$495,000 USD | Sold
| Hershey, Pennsylvania
- The first of 25 production examples of this beautiful Touring-bodied Italian-American dream car
- Exhibited by Hudson across the United States and Canada after its completion
- Acquired by the consignor’s uncle in 1980 and offered publicly for the first time since new
- Wears a gently patinaed older restoration in correct cream over a red and white interior with Borrani wire wheels
- Accompanied by a substantial history file, including research materials and correspondence with the former owner and AMC
Hudson found a winning formula with its advanced “step-down” models, including the Hornet, that debuted after World War II. But follow-up success is never guaranteed, as Hudson discovered when it launched the compact Jet in 1953. The Jet failed to find a wide market, spurring Hudson styling chief Frank Spring to collaborate with Carrozzeria Touring of Milan, Italy to add some pizzaz to the model.
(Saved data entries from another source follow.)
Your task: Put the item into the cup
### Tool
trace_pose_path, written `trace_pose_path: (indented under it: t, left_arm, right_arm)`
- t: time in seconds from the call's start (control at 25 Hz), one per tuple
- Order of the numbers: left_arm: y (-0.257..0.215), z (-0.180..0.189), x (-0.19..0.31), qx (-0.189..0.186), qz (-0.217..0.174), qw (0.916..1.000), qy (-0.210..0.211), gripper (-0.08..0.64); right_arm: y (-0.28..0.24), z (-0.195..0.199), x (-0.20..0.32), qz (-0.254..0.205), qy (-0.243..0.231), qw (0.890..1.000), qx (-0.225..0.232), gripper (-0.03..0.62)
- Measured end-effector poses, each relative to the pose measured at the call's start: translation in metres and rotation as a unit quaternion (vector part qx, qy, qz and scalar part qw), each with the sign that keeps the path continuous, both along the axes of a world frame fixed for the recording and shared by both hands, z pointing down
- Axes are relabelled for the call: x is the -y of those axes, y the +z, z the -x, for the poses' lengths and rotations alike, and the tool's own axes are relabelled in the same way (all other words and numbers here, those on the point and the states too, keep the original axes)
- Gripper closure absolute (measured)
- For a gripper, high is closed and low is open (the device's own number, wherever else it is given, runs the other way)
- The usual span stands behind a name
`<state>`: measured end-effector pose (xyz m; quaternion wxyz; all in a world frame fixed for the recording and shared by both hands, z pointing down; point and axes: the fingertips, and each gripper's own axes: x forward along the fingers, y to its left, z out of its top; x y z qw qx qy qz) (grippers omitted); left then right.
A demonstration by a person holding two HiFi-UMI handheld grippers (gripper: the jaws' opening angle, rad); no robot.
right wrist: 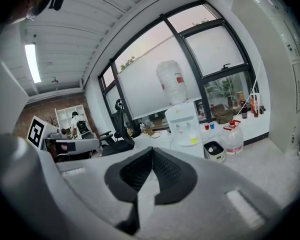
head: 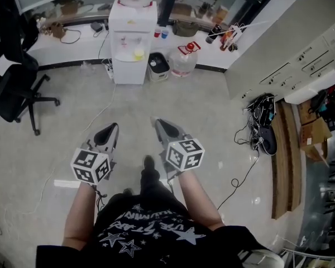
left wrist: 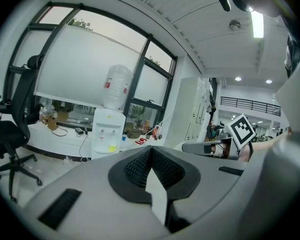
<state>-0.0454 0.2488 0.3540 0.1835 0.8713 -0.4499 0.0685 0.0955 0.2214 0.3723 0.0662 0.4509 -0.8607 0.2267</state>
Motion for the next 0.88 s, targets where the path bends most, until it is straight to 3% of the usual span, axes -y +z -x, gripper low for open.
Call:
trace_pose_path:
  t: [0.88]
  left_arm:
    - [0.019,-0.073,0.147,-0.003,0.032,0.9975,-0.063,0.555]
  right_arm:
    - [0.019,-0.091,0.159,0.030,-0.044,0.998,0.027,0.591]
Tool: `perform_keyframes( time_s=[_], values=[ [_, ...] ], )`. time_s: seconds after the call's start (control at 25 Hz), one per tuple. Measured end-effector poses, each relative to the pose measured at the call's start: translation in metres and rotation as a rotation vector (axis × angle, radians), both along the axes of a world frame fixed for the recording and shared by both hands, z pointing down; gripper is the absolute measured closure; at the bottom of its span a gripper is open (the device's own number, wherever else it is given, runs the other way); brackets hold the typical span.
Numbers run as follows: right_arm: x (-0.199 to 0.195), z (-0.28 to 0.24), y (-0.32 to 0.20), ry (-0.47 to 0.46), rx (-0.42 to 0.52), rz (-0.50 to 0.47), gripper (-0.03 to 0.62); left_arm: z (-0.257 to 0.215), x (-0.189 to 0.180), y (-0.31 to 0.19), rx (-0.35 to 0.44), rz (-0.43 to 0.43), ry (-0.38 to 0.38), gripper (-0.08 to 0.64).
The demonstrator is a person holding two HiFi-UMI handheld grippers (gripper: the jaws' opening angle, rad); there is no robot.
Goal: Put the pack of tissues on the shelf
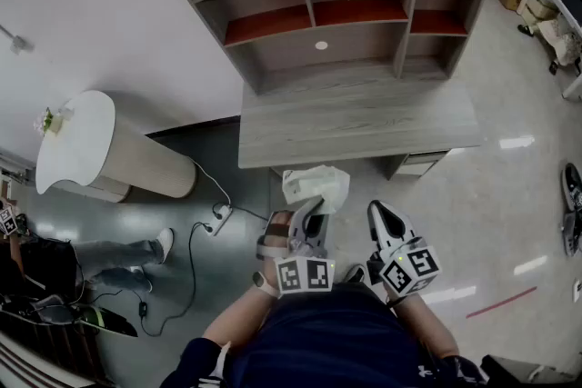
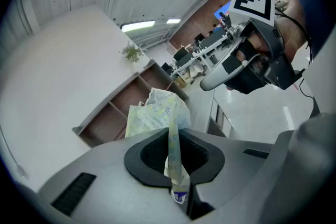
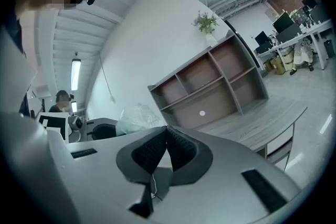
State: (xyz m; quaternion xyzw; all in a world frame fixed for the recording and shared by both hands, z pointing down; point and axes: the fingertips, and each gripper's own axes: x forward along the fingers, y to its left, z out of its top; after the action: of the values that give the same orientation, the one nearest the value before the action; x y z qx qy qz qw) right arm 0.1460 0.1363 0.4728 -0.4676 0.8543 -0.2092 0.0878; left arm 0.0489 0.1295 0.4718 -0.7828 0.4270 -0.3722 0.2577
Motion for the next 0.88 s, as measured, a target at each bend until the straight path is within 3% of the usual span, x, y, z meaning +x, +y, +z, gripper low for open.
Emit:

The result was the Hudson Italia, a Jet-based dream car with sleek hand-formed bodywork, a sporty interior with specially designed reclining front bucket seats, and a Hudson twin-carbureted inline-six engine paired with a three-speed overdrive transmission. The Italia drew much-needed publicity for Hudson, and the automaker (which by early 1954 had merged with Nash-Kelvinator, forming American Motors) put it into limited production. Just 25 Jet-based Italias, plus one prototype, were produced; retailing for a formidable $4,800, Hudson is said to have lost money on each one.
This car is the first production Italia, and it was used by Hudson as a show car across the United States and Canada. Following its time on the publicity circuit, it was sold to its first owner, Earl Armstrong of Santa Barbara, California. According to notes from a 1975 interview conducted by Hudson authority Wayne Graefen, Armstrong enjoyed customizing his cars, and the Italia was no exception: In addition to paint and upholstery work, he swapped the Hudson powertrain for a Buick V-8 and automatic transmission.
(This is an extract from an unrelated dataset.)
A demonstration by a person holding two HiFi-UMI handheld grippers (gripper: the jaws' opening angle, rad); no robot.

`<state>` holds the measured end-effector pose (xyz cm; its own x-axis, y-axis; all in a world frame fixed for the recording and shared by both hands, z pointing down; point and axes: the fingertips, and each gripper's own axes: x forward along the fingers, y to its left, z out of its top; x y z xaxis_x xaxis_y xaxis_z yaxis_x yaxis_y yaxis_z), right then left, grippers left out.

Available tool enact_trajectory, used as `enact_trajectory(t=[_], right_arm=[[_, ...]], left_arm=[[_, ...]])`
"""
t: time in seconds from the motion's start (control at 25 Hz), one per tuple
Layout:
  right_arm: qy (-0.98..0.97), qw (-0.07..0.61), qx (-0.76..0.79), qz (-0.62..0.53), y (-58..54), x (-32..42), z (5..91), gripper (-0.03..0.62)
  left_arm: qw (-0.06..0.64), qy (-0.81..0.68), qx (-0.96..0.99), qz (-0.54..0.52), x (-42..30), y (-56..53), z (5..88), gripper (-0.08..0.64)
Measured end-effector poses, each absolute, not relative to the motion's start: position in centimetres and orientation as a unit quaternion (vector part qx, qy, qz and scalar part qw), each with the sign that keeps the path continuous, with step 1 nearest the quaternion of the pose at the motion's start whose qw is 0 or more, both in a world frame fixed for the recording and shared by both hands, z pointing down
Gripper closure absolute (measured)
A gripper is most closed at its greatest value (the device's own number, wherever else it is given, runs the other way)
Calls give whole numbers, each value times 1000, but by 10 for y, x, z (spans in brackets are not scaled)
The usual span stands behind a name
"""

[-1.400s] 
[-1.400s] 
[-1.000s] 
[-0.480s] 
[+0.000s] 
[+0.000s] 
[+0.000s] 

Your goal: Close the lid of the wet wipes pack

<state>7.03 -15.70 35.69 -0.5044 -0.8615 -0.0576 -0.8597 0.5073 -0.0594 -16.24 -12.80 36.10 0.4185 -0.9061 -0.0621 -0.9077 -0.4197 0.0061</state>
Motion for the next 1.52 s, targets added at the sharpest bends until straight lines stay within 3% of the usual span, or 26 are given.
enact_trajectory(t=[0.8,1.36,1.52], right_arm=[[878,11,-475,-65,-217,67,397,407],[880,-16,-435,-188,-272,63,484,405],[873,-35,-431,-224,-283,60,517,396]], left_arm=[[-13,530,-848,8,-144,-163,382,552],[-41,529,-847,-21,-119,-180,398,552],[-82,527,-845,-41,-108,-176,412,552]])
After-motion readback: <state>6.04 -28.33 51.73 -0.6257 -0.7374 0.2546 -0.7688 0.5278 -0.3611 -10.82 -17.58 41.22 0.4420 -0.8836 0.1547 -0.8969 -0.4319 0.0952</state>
In fall of 1980, the Hudson gained just its second owner from new. It was subsequently restored to its factory-correct configuration, including the re-fitment of a correct-type Hudson engine and transmission. It wears this gently patinaed restoration, in cream over a red and white interior, today. Although it is correctly identified as IT-10001, research on file by Graefen, as well as correspondence with Armstrong, indicates that this Italia was either never fitted with a serial number plate, or that said plate was removed prior to Armstrong’s acquisition. A Carrozzeria Touring body number plate was also never fitted to the car, per the same research.
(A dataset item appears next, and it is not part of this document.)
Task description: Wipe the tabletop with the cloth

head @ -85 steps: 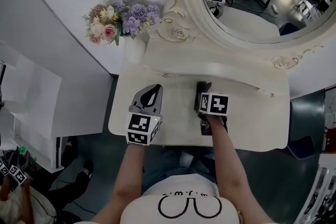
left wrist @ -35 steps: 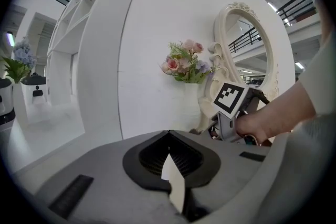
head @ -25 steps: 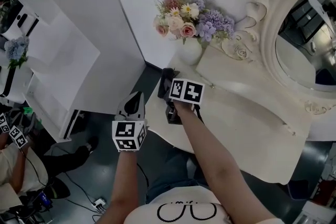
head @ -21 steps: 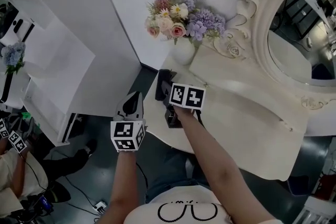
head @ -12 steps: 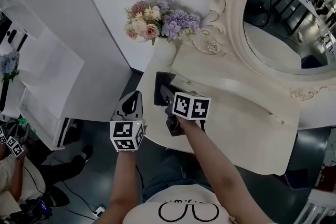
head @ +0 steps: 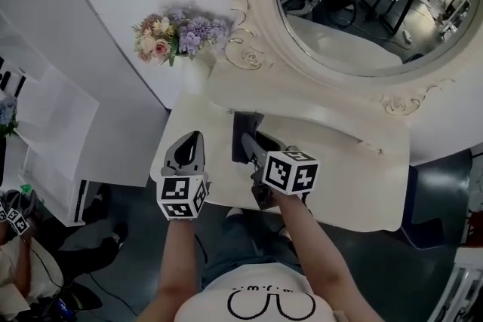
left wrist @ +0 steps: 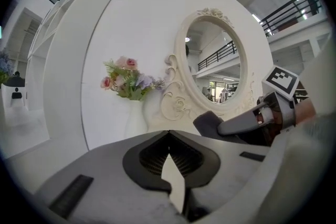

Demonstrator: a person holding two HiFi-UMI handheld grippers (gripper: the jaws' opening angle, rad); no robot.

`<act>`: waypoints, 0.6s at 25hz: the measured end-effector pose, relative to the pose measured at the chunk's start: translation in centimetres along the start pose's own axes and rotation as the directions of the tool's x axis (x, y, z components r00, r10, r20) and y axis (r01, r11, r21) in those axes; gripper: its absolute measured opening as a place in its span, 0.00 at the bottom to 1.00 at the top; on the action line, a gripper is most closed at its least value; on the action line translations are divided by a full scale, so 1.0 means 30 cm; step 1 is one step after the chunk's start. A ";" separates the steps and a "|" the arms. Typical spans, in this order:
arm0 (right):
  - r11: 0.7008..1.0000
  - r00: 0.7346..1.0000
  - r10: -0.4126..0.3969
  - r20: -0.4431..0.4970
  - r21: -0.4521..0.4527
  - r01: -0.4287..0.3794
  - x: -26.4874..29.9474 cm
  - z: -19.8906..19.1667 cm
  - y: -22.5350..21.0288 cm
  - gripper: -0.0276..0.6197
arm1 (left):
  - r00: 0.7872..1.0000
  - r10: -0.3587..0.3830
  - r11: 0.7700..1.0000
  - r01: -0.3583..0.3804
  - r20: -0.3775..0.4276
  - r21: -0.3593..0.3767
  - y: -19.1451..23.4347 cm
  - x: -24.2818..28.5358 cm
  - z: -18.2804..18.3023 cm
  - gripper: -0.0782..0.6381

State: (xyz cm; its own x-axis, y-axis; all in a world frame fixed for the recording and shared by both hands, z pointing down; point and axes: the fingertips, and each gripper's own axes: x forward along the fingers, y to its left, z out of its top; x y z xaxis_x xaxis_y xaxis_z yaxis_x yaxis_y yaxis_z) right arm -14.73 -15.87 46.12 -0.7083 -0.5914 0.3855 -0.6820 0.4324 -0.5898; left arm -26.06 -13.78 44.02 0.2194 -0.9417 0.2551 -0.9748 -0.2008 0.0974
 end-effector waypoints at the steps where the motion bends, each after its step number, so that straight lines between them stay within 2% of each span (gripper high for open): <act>1: 1.000 1.000 -0.006 0.014 -0.007 0.006 -0.046 0.007 -0.017 0.17 | 1.000 -0.015 1.000 0.015 0.002 0.005 -0.040 0.003 0.003 0.11; 8: 0.998 0.992 -0.057 0.112 -0.014 0.059 -0.348 0.042 -0.141 0.17 | 0.991 -0.133 0.990 0.132 0.002 0.052 -0.318 0.020 0.019 0.11; 12: 0.997 0.978 -0.080 0.190 -0.001 0.081 -0.522 0.061 -0.221 0.17 | 0.980 -0.201 0.977 0.200 0.003 0.074 -0.463 0.036 0.033 0.11; 15: 0.991 0.967 -0.131 0.220 -0.007 0.135 -0.644 0.055 -0.301 0.17 | 0.970 -0.244 0.965 0.242 0.008 0.098 -0.559 0.053 0.053 0.11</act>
State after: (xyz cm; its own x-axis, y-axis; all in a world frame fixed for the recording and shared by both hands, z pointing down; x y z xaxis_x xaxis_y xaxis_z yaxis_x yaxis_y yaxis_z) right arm 5.39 -9.47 42.83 -0.5557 -0.7778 0.2937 -0.7728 0.3530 -0.5274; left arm -9.44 -12.36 41.26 0.4505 -0.8663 0.2160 -0.8917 -0.4485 0.0612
After the second owner’s passing, the car was retained by his nephew, who has consigned the car today. Of the 26 built in total, only 21 Jet-based Hudson Italias are known to survive; each is special, but this example’s status as the first production chassis, as well as its very short ownership chain, makes it worthy of particular notice. Offered for public sale for the first time in nearly 70 years, IT-10001 is accompanied by a history file containing correspondence with its first owner, as well as AMC; it also includes copies of fascinating Hudson memos offering insight into the development and release of this exotic and ambitious Italian-American dream machine.